| Task prompt |
Set down the lines of the data exactly, starting at the first and stopping after the line containing "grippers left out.".

| Input records |
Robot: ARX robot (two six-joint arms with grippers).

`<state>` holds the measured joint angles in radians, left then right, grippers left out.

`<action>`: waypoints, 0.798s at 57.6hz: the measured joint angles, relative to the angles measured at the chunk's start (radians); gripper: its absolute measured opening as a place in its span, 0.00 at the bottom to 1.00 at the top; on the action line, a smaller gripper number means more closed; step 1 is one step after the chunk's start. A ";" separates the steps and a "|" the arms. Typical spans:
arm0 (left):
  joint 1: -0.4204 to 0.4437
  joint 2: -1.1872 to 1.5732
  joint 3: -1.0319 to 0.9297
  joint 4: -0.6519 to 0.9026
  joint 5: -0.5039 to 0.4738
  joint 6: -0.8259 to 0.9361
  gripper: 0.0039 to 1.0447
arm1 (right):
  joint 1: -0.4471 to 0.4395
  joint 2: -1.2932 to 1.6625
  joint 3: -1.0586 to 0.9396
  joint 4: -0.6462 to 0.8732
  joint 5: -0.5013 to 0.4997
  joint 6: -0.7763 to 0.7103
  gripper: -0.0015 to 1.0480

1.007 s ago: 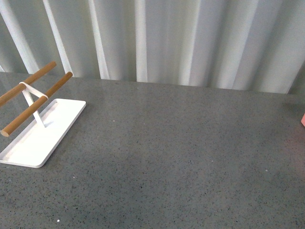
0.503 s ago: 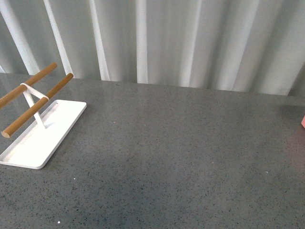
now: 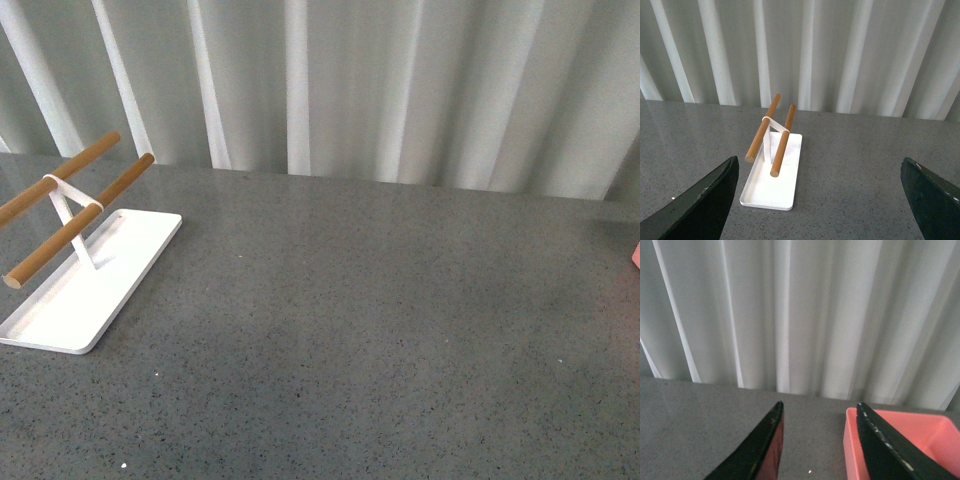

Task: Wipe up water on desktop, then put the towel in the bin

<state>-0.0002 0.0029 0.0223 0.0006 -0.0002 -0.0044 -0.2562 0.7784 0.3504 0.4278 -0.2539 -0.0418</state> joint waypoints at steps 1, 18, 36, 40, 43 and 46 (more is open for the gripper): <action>0.000 0.000 0.000 0.000 0.000 0.000 0.94 | 0.008 -0.008 -0.016 0.002 0.009 0.004 0.34; 0.000 0.000 0.000 0.000 0.000 0.000 0.94 | 0.109 -0.151 -0.167 0.010 0.103 0.018 0.03; 0.000 0.000 0.000 0.000 0.000 0.000 0.94 | 0.243 -0.290 -0.258 -0.040 0.230 0.017 0.03; 0.000 0.000 0.000 0.000 0.000 0.000 0.94 | 0.253 -0.319 -0.269 -0.054 0.233 0.017 0.03; 0.000 0.000 0.000 0.000 0.000 0.000 0.94 | 0.253 -0.338 -0.276 -0.066 0.237 0.017 0.03; 0.000 0.000 0.000 0.000 0.000 0.000 0.94 | 0.253 -0.358 -0.283 -0.077 0.238 0.017 0.03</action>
<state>-0.0002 0.0029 0.0223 0.0006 0.0002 -0.0040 -0.0036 0.4206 0.0673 0.3508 -0.0162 -0.0246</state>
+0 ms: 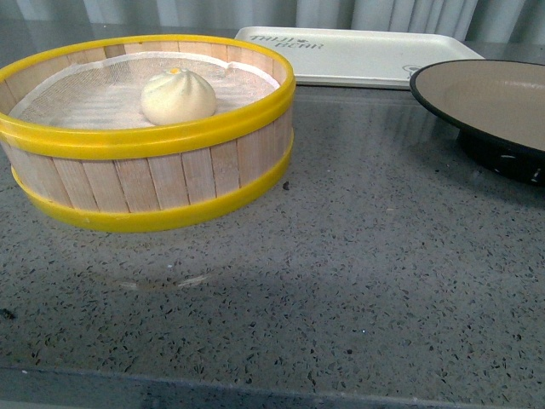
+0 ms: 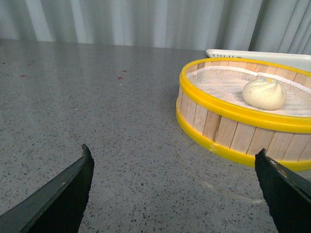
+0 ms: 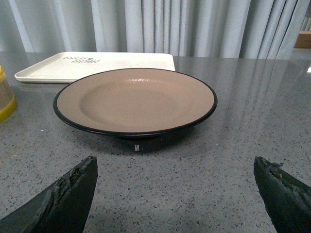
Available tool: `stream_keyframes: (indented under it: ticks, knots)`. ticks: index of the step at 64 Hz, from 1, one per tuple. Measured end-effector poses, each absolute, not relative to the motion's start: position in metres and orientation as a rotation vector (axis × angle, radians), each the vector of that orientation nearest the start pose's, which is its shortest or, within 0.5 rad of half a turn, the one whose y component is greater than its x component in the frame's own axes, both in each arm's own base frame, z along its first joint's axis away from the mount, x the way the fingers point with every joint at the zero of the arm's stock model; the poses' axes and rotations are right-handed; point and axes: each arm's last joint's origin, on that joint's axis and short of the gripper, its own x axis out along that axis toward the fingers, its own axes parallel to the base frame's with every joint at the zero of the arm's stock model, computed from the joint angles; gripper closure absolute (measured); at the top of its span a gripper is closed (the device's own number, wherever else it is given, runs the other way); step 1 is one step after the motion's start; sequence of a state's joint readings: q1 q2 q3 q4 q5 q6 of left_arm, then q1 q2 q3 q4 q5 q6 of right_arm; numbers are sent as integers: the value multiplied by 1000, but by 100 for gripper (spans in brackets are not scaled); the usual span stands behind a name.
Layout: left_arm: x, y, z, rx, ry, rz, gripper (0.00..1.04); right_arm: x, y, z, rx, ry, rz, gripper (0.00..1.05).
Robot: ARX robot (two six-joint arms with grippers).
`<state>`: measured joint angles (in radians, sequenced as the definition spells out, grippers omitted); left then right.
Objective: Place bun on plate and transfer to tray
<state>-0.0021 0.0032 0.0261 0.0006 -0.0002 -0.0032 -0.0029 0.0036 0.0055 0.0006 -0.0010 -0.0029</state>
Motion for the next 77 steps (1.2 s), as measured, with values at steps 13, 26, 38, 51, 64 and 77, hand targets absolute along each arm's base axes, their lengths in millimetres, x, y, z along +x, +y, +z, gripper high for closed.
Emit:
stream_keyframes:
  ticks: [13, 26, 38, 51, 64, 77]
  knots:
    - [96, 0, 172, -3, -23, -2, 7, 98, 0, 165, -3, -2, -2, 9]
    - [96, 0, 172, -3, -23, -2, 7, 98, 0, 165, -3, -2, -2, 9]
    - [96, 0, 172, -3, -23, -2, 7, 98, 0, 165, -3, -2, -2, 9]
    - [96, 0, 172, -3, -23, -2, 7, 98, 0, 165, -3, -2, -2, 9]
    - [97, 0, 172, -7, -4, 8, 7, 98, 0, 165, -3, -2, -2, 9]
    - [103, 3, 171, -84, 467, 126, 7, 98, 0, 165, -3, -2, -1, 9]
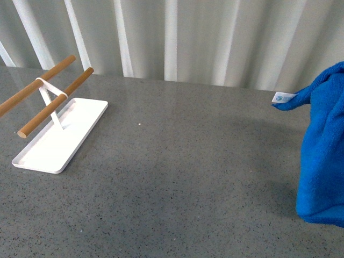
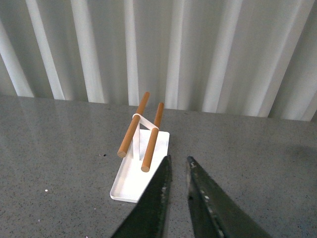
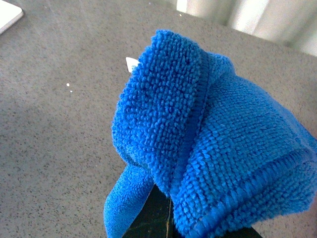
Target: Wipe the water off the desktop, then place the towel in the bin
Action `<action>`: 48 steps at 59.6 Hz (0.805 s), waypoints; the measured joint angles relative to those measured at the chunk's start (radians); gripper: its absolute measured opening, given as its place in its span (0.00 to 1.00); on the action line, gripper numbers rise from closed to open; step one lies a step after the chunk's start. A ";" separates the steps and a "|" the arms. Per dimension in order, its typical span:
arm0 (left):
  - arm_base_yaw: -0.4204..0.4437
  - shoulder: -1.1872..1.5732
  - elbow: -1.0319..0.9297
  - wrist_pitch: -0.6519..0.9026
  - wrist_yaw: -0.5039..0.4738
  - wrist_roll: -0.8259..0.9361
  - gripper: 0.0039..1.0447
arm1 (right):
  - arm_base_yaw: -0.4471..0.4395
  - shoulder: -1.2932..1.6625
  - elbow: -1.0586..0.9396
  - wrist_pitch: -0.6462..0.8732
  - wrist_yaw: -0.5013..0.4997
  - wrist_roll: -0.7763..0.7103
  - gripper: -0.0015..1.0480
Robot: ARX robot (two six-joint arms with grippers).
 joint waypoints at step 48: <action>0.000 0.000 0.000 0.000 0.000 0.002 0.94 | -0.109 0.619 0.195 0.017 0.081 0.014 0.04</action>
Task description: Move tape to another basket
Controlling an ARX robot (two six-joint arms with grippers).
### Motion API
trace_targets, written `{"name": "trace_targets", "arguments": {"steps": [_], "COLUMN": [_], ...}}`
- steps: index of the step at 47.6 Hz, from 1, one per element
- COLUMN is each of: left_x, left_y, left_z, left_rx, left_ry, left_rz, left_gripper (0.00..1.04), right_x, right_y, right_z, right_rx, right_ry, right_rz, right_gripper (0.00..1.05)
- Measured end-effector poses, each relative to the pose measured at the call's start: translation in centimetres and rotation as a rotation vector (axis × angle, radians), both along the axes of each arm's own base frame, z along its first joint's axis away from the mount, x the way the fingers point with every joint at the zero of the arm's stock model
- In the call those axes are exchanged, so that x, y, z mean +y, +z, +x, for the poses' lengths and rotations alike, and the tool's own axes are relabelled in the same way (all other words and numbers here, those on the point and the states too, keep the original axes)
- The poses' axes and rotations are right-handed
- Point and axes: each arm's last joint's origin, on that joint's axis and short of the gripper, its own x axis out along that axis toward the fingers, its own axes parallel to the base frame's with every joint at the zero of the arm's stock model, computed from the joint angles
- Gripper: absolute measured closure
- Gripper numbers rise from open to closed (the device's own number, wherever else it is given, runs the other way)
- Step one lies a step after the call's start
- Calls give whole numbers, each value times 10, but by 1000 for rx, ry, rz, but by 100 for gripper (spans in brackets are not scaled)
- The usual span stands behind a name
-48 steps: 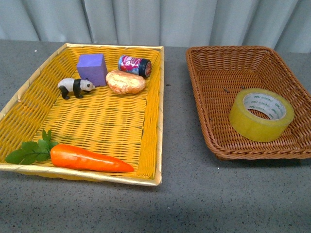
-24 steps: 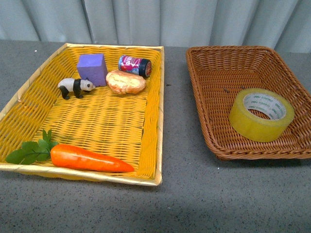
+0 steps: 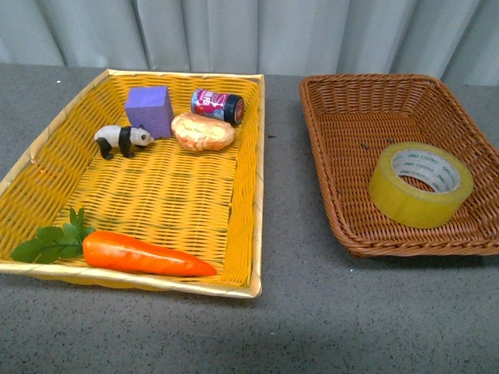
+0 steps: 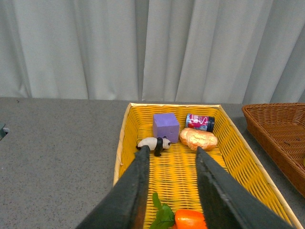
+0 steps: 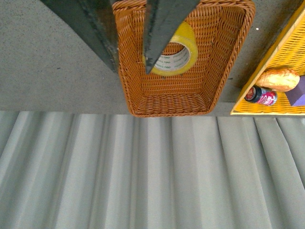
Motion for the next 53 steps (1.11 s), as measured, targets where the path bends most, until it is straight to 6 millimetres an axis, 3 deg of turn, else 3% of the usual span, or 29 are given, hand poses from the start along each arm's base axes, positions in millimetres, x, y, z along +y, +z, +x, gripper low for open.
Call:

| Reply |
Robot: ARX robot (two six-joint arms with grippers).

`<state>` holds the measured joint angles in radians, left then right, grippers left out.

The answer given above is the complete response.